No caso dos incentivos aos caminhões, a expectativa do governo federal é que as medidas anunciadas sejam suficientes para reverter a queda da demanda externa. O governo espera incentivar a venda de 20 mil caminhões. O setor se encontra “estrangulado” no ABCD pelo impacto da crise financeira internacional.

De acordo com o diretor dos cursos de economia e ciências contábeis da USCS (Universidade Municipal de São Caetano do Sul), Francisco Rozsa Funcia, o pacote é uma sinalização segura de que governo toma as medidas que estão ao seu alcance. “Agora, cabe aos empresários garantirem os investimentos”, afirmou.

Para o economista, a desoneração fiscal e os pacotes de financiamento devem incentivar o mercado interno e garantir a recuperação dos setores que ainda não se recuperaram dos efeitos da crise. “Neste prazo, podemos avaliar como estará o cenário internacional e pensar no processo de retomada do desenvolvimento econômico sem medidas de caráter anticíclico”, apontou.

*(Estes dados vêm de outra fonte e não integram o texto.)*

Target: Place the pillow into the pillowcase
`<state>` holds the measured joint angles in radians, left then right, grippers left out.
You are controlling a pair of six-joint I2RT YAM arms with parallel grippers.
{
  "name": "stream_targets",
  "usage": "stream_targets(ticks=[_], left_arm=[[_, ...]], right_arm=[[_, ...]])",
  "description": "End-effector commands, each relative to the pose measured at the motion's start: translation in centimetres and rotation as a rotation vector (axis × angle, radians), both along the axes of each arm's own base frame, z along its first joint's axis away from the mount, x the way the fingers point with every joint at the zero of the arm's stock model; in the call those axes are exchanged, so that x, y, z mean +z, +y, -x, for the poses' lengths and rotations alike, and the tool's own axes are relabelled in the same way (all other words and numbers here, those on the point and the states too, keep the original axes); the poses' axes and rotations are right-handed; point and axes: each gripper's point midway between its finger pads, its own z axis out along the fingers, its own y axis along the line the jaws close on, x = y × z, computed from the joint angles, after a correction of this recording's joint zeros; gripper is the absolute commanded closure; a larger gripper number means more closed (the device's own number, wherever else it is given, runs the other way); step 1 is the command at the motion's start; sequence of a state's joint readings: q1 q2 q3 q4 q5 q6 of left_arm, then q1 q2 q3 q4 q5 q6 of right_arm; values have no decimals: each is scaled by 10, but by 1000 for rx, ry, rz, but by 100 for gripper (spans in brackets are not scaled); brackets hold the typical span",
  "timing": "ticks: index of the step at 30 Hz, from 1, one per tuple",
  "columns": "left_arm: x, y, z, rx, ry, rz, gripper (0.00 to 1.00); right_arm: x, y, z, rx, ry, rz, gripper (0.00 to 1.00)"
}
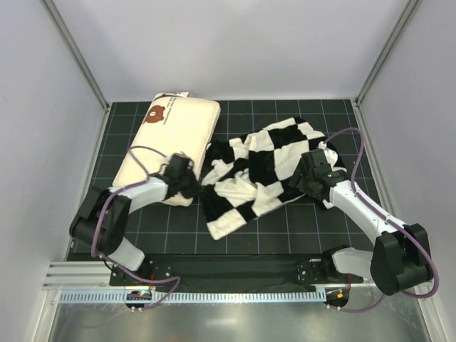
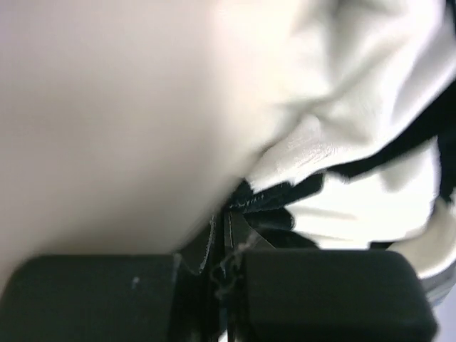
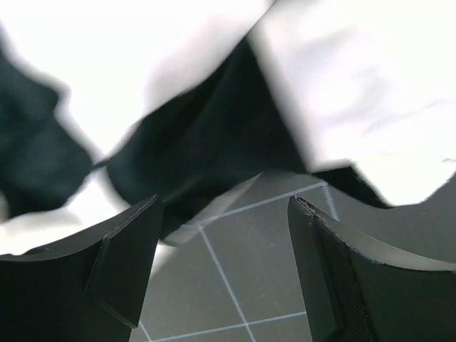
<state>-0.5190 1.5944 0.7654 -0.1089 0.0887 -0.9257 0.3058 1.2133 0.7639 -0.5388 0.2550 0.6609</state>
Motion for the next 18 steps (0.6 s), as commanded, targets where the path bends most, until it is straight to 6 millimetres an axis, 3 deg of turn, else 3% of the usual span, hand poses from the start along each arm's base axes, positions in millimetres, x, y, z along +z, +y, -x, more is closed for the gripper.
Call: stream_targets(ticks=[1,2,3,4,6,10,14,18], left_arm=[[9,74,-10,162,-6,-31,100],[22,86,-10,191,-38,-33,100],[22,105,-11,246,-44,-56,100],[36,111,-12,267,-90,-54,100],[42,123,-9,302,-102,-75,100],[50,123,-10,271,-106,-79,100],[42,113,-3,204,-71,-59,98],[36,108,7,168,-50,-43,92]], right_arm=[[12,-13,-12,-92,-66,-13,21],[11,-28,-9,-194,-57,7,14],[12,-31,-8,-211,-59,11,14],[10,-32,-9,-217,-70,7,14],[9,-33,-9,-232,-81,-6,14],[1,-29,-9,-223,-71,-27,14],[-9,-29,-9,-228,-43,-18,16],[-21,-36,-6,-266,-7,-6,24]])
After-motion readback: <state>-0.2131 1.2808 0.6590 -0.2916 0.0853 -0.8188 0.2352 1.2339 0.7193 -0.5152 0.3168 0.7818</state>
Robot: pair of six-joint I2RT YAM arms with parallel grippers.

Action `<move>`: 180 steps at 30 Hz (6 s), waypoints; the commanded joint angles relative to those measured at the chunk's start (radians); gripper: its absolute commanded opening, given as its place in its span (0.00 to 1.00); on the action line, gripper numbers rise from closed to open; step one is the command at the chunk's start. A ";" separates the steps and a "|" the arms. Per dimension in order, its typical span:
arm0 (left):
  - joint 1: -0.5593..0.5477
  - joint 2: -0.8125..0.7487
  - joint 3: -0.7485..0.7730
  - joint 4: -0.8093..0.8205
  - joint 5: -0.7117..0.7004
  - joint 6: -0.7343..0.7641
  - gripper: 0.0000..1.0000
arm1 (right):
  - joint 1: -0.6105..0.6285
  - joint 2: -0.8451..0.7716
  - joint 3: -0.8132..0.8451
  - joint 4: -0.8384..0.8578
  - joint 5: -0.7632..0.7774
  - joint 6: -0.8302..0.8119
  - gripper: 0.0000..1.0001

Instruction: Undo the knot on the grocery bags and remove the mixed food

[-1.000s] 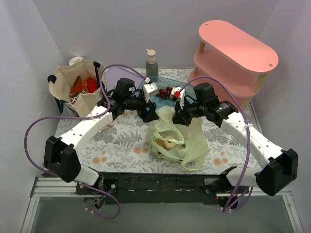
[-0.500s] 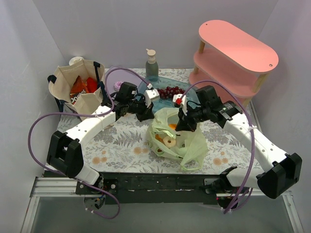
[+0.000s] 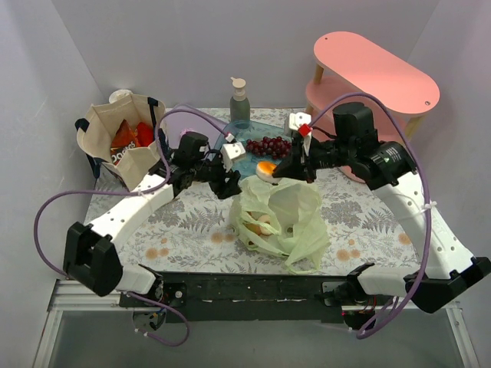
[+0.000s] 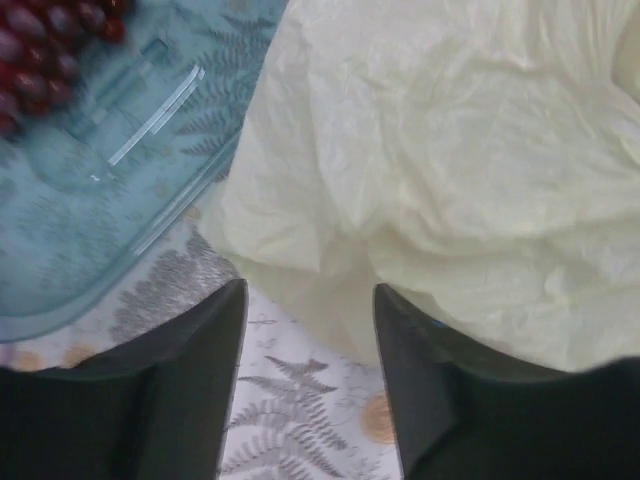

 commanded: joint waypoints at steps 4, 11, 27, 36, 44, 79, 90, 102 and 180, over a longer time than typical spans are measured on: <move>0.001 -0.230 0.092 0.073 -0.009 0.094 0.86 | -0.066 0.065 0.020 0.058 0.002 0.039 0.01; -0.017 -0.243 0.172 -0.002 0.068 0.390 0.86 | -0.069 0.094 0.015 0.094 -0.051 0.061 0.01; -0.172 -0.131 0.221 0.061 0.091 0.509 0.50 | -0.071 0.131 0.012 0.097 -0.095 0.067 0.01; -0.177 -0.105 0.206 0.121 -0.047 0.349 0.00 | -0.075 0.120 0.029 0.085 0.068 0.081 0.56; -0.057 0.125 0.372 0.238 -0.694 -0.253 0.00 | -0.123 0.008 -0.029 0.149 0.272 0.088 0.98; 0.431 0.944 0.841 0.306 -0.046 -1.004 0.00 | -0.163 0.136 0.037 0.020 0.373 -0.011 0.96; 0.431 1.010 0.850 0.289 -0.078 -0.982 0.01 | -0.163 0.163 0.034 0.025 0.363 -0.008 0.96; 0.408 1.024 0.926 0.217 -0.435 -0.845 0.65 | -0.163 0.120 -0.012 0.026 0.373 -0.014 0.96; 0.070 -0.218 -0.206 0.165 0.083 -0.413 0.98 | 0.253 0.154 -0.539 0.326 0.531 -0.274 0.01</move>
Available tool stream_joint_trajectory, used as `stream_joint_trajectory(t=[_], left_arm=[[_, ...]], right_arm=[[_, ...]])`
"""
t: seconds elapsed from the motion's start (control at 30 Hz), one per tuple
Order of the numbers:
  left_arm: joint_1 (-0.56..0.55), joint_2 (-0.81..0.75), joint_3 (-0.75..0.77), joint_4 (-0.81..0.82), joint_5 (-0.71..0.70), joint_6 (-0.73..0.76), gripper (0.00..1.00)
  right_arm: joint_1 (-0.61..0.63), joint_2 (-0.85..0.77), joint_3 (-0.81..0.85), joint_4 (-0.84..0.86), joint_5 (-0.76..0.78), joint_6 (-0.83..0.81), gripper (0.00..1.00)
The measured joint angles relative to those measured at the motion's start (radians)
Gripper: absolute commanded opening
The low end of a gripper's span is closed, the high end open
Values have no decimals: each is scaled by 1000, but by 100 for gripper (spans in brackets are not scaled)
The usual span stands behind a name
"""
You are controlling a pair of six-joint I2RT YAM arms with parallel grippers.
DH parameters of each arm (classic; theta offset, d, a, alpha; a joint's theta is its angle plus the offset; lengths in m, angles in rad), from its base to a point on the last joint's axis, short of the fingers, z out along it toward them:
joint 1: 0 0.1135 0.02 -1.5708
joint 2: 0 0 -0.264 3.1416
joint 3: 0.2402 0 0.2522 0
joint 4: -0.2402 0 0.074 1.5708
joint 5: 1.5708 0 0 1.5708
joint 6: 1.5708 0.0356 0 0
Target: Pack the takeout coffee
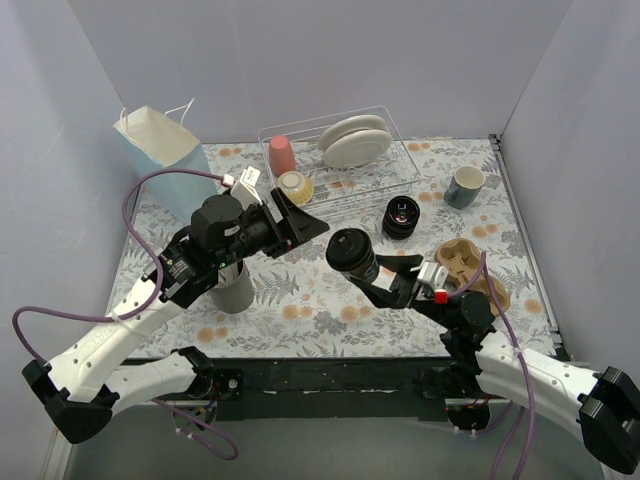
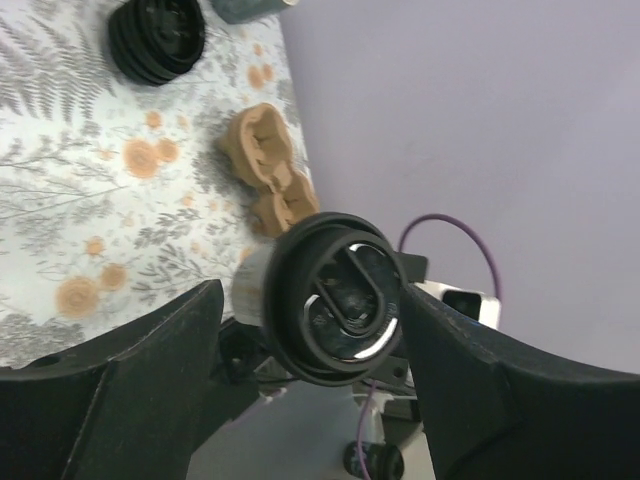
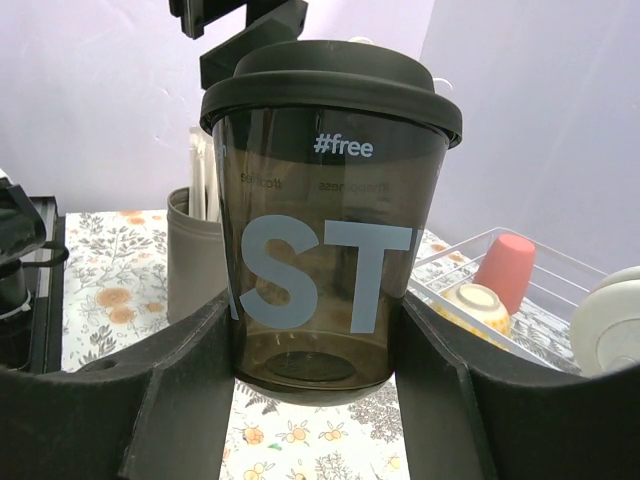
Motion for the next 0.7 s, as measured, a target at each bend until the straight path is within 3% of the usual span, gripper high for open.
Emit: stream_joint_trajectory(t=[0.23,0.43,0.7], left_arm=[[0,10,-17,91,103,11,61],[0,48,-15,106,137,145,56],[0,104,-1,114,197,272,35]], right_arm=[[0,1,-1,45,-19,1,56],[0,0,-1,45,-54,4,55],[-1,16,-1,40,-77,15,54]])
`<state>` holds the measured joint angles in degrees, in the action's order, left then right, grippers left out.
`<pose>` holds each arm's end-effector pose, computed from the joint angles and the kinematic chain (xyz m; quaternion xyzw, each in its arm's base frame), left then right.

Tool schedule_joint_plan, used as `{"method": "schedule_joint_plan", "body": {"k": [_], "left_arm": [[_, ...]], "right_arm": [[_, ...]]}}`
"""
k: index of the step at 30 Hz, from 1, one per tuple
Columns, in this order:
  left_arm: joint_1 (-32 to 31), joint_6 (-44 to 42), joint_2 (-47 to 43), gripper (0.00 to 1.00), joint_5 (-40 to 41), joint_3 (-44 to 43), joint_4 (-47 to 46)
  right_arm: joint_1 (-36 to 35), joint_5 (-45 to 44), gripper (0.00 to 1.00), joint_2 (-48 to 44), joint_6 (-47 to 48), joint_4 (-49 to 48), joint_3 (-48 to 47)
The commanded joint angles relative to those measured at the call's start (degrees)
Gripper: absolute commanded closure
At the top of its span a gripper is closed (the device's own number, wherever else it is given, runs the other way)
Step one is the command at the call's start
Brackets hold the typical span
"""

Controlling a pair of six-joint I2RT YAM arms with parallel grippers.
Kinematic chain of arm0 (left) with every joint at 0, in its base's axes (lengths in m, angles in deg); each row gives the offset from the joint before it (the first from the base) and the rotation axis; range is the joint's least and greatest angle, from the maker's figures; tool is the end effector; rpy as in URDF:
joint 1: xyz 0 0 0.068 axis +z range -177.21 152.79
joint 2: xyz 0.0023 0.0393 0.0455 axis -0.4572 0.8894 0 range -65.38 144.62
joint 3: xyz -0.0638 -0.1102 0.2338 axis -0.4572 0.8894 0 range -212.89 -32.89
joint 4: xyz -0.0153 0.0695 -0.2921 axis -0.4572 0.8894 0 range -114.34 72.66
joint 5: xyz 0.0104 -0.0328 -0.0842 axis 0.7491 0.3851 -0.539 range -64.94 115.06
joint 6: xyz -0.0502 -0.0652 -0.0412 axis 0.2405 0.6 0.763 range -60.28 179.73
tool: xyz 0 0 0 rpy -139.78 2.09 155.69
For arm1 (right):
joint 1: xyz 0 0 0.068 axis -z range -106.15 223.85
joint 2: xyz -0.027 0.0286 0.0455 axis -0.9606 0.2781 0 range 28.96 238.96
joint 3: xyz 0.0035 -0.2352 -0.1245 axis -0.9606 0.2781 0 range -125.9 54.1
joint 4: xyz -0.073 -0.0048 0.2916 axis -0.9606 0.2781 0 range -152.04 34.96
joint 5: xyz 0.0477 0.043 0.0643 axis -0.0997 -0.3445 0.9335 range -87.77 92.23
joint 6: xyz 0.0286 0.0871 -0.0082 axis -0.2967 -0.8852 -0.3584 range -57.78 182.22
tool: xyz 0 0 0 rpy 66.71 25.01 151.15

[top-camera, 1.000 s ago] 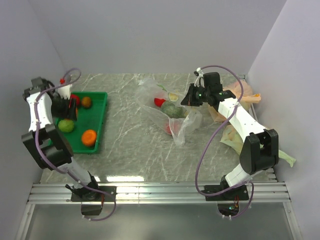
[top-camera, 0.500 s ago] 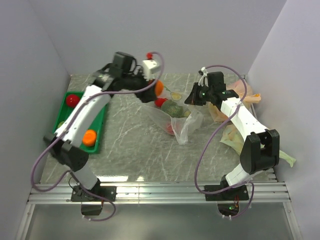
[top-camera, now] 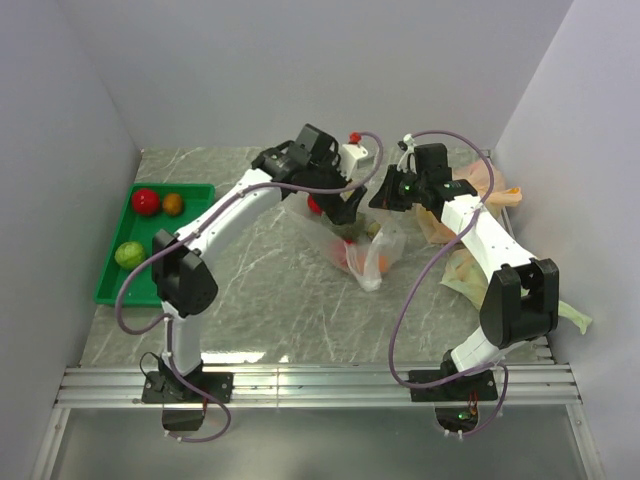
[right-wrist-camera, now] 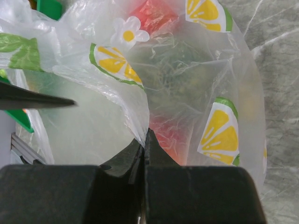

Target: Place the fake fruits into the plastic bag and tie a complex knot

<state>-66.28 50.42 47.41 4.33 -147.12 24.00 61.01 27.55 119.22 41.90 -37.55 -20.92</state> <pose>0.3758 -0.3429 0.3073 0.4352 0.8075 -0.2545 0.3062 0.4090 0.1295 0.2580 -0.0353 0.8875 0.3084 0.3406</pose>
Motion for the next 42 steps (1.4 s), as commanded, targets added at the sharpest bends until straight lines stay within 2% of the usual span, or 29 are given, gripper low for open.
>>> {"method": "schedule_joint_plan", "body": {"k": [1, 3, 5, 8, 11, 12, 16, 18, 21, 24, 36, 42], "left_arm": [[2.0, 0.8, -8.5, 0.01, 2.3, -4.4, -0.3], [5.1, 1.6, -14.5, 0.01, 2.1, -2.8, -0.3], [8.3, 1.7, -19.3, 0.01, 1.8, 3.2, 0.0], [17.3, 0.4, -28.0, 0.01, 2.5, 14.0, 1.7], [32.5, -2.7, -35.3, 0.01, 4.2, 24.5, 2.5], [35.1, -5.6, -38.1, 0.01, 5.4, 29.1, 2.5], [48.5, -13.1, -39.7, 0.01, 10.6, 39.7, 0.8], [55.7, -16.3, -37.1, 0.01, 11.9, 41.7, 0.7], [61.8, -18.6, -33.3, 0.01, 13.1, 42.5, -0.3], [64.2, -19.7, -29.8, 0.01, 14.1, 41.6, -1.3], [64.8, -18.1, -15.7, 0.01, 20.6, 36.4, -3.3], [65.0, -18.5, -14.0, 0.01, 23.7, 37.7, -4.6]], "right_arm": [[0.4, -1.0, 1.00, -0.4, 0.0, -1.0, -2.2], [0.4, -1.2, 1.00, -0.7, 0.2, -0.9, -2.1], [0.4, -1.2, 1.00, -1.1, 0.5, -0.8, -2.1], [0.4, -1.2, 1.00, -1.5, 1.0, -0.8, -2.0], [0.4, -1.1, 1.00, -1.4, 1.3, -0.7, -1.8], [0.4, -1.0, 1.00, -1.3, 1.4, -0.6, -1.8], [0.4, -0.4, 1.00, -0.8, 1.3, -0.8, -1.6], [0.4, 0.3, 1.00, -0.5, 1.1, -0.6, -1.8], [0.4, 0.5, 1.00, -0.3, 1.4, -0.3, -2.0], [0.4, 0.4, 1.00, 0.4, 2.2, 0.6, -2.8], [0.4, 0.0, 1.00, 0.6, 2.7, 1.7, -3.8], [0.4, 0.0, 1.00, 1.0, 2.8, 1.5, -3.6]]}}
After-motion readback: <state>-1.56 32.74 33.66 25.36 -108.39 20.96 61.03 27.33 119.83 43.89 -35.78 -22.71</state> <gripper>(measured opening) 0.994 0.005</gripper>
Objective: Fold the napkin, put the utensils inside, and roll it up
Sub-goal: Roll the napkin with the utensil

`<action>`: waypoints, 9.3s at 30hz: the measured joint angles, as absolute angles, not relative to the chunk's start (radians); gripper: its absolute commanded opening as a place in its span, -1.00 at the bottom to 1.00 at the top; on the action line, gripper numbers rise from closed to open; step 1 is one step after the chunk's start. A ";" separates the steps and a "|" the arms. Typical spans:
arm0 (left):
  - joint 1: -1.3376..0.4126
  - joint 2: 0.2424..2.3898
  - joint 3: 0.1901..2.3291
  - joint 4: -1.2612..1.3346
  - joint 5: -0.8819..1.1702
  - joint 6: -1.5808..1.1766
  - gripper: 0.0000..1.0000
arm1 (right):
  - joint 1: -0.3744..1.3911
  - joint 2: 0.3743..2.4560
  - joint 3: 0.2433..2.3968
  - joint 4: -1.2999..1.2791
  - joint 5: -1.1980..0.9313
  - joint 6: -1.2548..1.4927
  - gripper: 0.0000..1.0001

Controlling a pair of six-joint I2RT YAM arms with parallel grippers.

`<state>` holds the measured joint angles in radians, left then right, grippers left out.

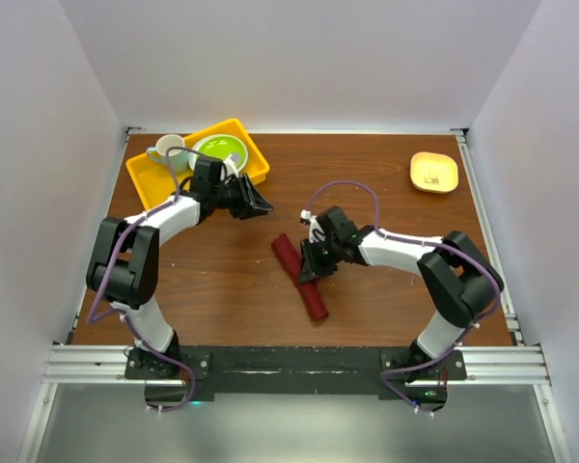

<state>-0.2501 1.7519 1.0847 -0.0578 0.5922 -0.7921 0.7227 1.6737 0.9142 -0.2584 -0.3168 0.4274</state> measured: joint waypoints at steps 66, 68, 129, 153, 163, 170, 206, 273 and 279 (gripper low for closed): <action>-0.432 1.947 0.918 0.273 0.704 -0.867 -0.55 | 0.753 1.389 0.788 -0.491 -0.313 0.479 0.14; -0.432 1.947 0.918 0.273 0.704 -0.863 -0.55 | 0.752 1.419 0.763 -0.492 -0.282 0.484 0.10; -0.313 1.657 1.016 -0.008 0.549 -0.732 -0.31 | 0.524 1.956 1.066 -0.260 -0.842 0.369 -0.78; -0.406 1.945 0.844 0.514 0.725 -0.950 -0.69 | 0.545 1.797 1.142 -0.562 -0.571 0.269 0.30; -0.406 1.945 0.866 0.466 0.725 -0.914 -0.70 | 0.678 1.700 1.014 -0.611 -0.269 0.285 0.04; -0.406 1.954 0.878 0.427 0.726 -0.888 -0.70 | 0.674 1.630 0.946 -0.618 -0.217 0.298 0.30; -0.403 1.916 0.900 0.327 0.705 -0.852 -0.47 | 0.542 1.607 0.936 -0.362 -0.727 0.453 -0.36; -0.385 1.777 0.904 0.149 0.694 -0.682 -0.84 | 0.308 1.576 0.748 -0.330 -0.841 0.442 -0.67; -0.360 1.816 0.858 0.140 0.666 -0.643 -0.85 | 0.294 1.650 0.716 -0.314 -0.828 0.441 -0.69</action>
<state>-0.3603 1.8160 0.8581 0.1402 0.6659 -0.6434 0.2943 1.6497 0.7158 -0.3141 -0.8280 0.4412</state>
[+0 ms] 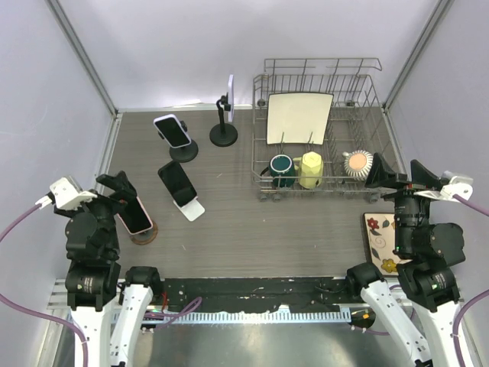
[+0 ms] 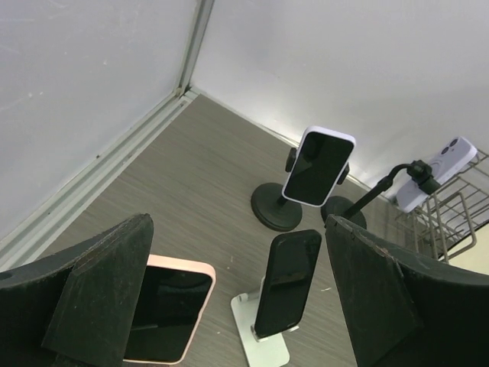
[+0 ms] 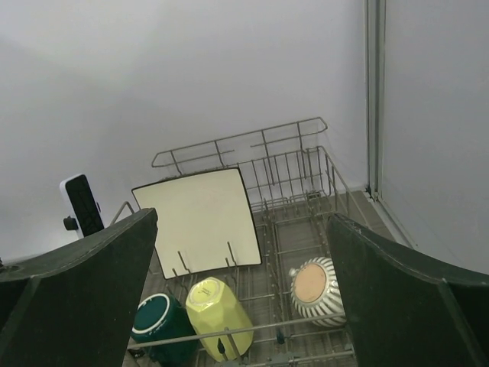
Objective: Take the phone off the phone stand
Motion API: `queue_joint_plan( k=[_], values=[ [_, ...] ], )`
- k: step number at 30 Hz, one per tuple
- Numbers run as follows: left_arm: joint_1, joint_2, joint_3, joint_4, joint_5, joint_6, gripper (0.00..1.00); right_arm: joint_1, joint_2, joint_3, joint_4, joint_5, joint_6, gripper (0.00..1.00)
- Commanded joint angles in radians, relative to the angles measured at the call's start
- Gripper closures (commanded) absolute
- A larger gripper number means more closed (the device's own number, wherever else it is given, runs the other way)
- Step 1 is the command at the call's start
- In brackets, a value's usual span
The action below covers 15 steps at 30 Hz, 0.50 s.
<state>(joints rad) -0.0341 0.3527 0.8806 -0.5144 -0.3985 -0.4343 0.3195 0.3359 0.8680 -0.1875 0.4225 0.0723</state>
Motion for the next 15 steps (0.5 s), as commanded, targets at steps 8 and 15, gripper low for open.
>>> queue_joint_plan(
  k=[8,15],
  values=[
    [0.005,0.121,0.092,-0.208,-0.194,-0.064,0.00,0.013,-0.014,-0.035,0.062,0.012,0.012,0.01],
    [0.005,0.193,0.097,-0.390,-0.269,-0.144,0.00,0.043,-0.017,-0.075,0.085,-0.028,0.047,0.01]
  ],
)
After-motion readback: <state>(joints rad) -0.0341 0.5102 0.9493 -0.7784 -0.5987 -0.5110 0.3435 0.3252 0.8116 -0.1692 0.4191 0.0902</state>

Repercussão - Após o anúncio da prorrogação da redução do IPI para veículos leves e caminhões, o presidente da Anfavea (Associação Nacional dos Fabricantes de Veículos Automotores), Jackson Schneider, afirmou que a indústria automobilística deverá ter o melhor ano da história no Brasil. Para Schneider, junho já deverá registrar recorde de vendas no setor.

Os descontos para os veículos novos devem durar até setembro. De acordo com a secretaria de Política Econômica do governo federal, no caso dos veículos econômicos, até mil cilindradas, a alíquota será ampliada para 1,5% em outubro, 3% em novembro, 5% em dezembro e chegará ao patamar original (7%) em janeiro do ano que vem. A retomada das alíquotas para os veículos bicombustíveis e acima de 2 mil cilindradas, a volta também será gradativa.